Repeat the data that follows in full. Do not include the pictures.
• • • • • • •
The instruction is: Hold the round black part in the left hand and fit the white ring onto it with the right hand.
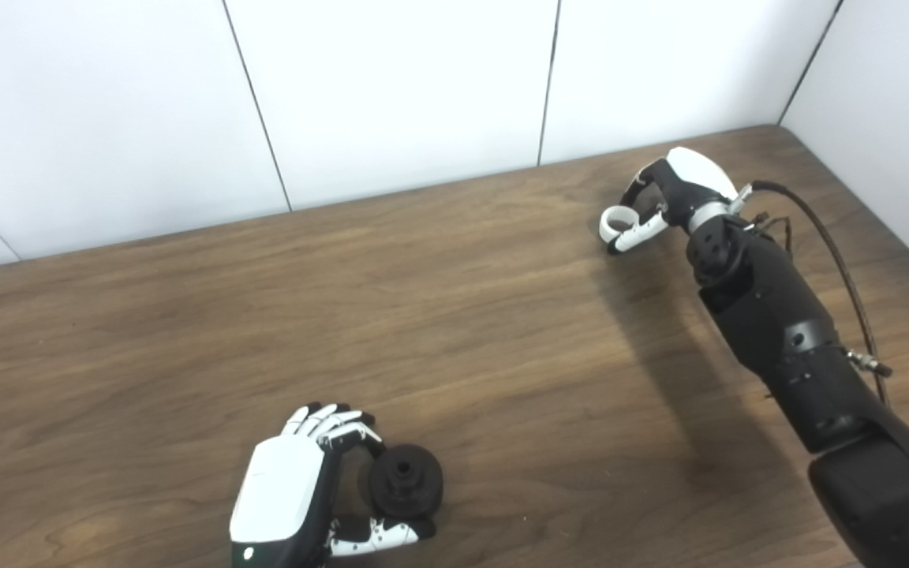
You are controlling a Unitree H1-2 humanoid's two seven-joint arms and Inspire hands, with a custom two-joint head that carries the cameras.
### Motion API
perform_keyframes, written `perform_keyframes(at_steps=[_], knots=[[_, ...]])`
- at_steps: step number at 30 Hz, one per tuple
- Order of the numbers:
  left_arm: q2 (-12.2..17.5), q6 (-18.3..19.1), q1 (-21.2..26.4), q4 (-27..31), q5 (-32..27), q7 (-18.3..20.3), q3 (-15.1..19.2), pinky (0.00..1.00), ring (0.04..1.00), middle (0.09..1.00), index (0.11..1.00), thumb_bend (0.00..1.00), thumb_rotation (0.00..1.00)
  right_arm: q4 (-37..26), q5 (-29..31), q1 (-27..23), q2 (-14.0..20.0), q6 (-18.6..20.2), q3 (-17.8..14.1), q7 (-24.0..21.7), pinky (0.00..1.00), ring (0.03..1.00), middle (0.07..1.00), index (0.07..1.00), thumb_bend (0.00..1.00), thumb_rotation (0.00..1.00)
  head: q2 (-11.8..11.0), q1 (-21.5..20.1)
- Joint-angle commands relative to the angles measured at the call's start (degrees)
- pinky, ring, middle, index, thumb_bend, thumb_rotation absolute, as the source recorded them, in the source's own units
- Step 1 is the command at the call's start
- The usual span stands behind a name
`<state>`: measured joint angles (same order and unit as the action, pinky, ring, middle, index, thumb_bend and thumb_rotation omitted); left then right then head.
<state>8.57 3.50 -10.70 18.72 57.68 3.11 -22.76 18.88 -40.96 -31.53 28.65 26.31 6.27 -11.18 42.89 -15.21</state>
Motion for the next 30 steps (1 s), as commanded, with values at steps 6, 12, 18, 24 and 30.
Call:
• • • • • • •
Expected answer ->
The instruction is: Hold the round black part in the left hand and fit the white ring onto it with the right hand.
You are controlling a Unitree H1-2 humanoid's two seven-joint arms and Inspire hands, with a custom two-joint head that carries the cameras.
### Motion API
perform_keyframes, written `perform_keyframes(at_steps=[_], knots=[[_, ...]])`
- at_steps: step number at 30 Hz, one per tuple
- Order of the numbers:
  left_arm: q2 (-12.2..17.5), q6 (-18.3..19.1), q1 (-21.2..26.4), q4 (-27..31), q5 (-32..27), q7 (-18.3..20.3), q3 (-15.1..19.2), pinky (0.00..1.00), ring (0.04..1.00), middle (0.09..1.00), index (0.11..1.00), thumb_bend (0.00..1.00), thumb_rotation (0.00..1.00)
  right_arm: q4 (-37..26), q5 (-29..31), q1 (-27..23), q2 (-14.0..20.0), q6 (-18.6..20.2), q3 (-17.8..14.1), q7 (-24.0..21.7), pinky (0.00..1.00), ring (0.03..1.00), middle (0.07..1.00), index (0.07..1.00), thumb_bend (0.00..1.00), thumb_rotation (0.00..1.00)
  head: q2 (-11.8..11.0), q1 (-21.5..20.1)
- Joint-angle commands relative to the angles measured at the call's start (degrees)
- pinky, ring, middle, index, thumb_bend, thumb_rotation absolute, as the source recorded them, in the source's own units
- Step 1 is the command at the call's start
- The usual span stands behind a name
`<state>`: measured joint angles (same order and unit as the action, pinky, ring, middle, index, thumb_bend and thumb_rotation omitted); left then right then head.
<state>8.57 3.50 -10.70 18.72 57.68 3.11 -22.76 18.88 -40.96 -31.53 28.65 26.31 6.27 -11.18 42.89 -15.21</state>
Motion for the next 30 steps (1 s), as commanded, with values at steps 6, 12, 18, 24 and 30.
Call:

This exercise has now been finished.